Q: How are human brain tissues obtained for research?

Human brain tissues are obtained through collaborations with local neurosurgeons, particularly during surgeries for epilepsy or tumor removal. These tissues, which would otherwise be discarded as surgical waste, are brought to the lab for physiological studies. This collaboration allows researchers to study human cortical neurons and gain insights into human brain physiology, complementing studies conducted on mouse models.

Q: What plans does the speaker have for future research in Korea?

In Korea, the speaker plans to continue research on cellular and synaptic physiology, focusing on translational approaches from mouse to human studies. The speaker aims to establish collaborations with local hospitals and research centers to obtain human and primate brain tissues, enabling further exploration of synaptic dynamics and connectivity in different brain regions. The research will also explore neuromodulation and disease models.

Q: What are the challenges of studying human brain tissues?

Studying human brain tissues presents several challenges, including the limited availability of specific brain regions due to surgical constraints.

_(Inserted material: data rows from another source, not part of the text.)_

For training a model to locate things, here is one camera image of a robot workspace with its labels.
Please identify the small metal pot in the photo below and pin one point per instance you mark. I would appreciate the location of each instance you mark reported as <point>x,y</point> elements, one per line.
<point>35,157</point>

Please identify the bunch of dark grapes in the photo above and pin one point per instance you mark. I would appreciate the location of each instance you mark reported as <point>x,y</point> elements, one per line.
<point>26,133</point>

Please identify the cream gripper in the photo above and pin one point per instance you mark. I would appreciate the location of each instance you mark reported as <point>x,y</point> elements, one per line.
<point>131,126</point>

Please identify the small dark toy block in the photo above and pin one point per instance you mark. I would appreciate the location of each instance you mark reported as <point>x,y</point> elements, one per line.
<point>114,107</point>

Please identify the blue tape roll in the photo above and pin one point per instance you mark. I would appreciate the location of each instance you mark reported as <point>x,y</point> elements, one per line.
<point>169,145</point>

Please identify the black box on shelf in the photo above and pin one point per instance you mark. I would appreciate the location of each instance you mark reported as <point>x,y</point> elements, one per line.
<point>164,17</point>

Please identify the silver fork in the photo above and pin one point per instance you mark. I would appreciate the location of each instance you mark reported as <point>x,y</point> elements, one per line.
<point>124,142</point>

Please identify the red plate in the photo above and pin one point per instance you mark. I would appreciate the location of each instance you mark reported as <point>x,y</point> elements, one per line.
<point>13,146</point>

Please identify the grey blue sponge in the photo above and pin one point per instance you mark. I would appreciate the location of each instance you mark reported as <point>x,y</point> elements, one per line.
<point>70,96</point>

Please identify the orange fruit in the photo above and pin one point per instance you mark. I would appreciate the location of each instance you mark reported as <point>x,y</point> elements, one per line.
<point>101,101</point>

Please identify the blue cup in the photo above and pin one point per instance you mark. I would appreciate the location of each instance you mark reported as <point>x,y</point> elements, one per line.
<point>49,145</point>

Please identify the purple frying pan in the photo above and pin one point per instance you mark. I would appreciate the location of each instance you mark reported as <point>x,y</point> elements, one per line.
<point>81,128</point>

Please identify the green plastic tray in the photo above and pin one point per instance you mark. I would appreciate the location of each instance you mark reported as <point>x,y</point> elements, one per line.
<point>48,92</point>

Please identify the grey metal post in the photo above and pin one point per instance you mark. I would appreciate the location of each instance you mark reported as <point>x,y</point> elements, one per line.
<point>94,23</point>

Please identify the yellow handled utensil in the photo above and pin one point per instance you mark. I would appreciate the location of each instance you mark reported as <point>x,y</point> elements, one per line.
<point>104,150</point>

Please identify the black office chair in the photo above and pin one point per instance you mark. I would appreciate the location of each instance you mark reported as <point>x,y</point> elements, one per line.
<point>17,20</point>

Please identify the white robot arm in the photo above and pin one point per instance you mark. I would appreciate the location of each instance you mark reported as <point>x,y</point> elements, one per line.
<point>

Additionally, ensuring the quality and preservation of tissues during transportation is crucial. The research must also account for potential pathological changes in tissues obtained from epilepsy or tumor surgeries, although efforts are made to use tissues away from the affected sites.

Q: What insights have been gained from comparing mouse and human synaptic physiology?

Comparisons between mouse and human synaptic physiology reveal that humans have a more diverse range of excitatory cell types and a higher proportion of interneurons, particularly bipolar interneurons. Human synapses are larger, influencing synaptic efficiency and communication. These differences highlight the evolutionary expansion and complexity of the human cerebral cortex, providing insights into the unique aspects of human brain function.

Summary & Key Takeaways

• The research explores the translational approaches in cellular and synaptic physiology from mouse models to human cortical neurons, emphasizing the evolutionary differences in brain structure and function. It highlights the speaker's journey from Switzerland to the Allen Institute and future plans in Korea.

• Key findings include the increased diversity of excitatory cell types and interneurons in humans compared to mice, as well as the larger size of human synapses. These differences are explored through collaborations with neurosurgeons and advanced imaging techniques.

• The speaker's research utilizes patch clamp recording to study synaptic connectivity and dynamics, with a focus on understanding the differences in synaptic efficiency and communication between species. Future research aims to expand these studies in Korea, leveraging collaborations with hospitals and research centers.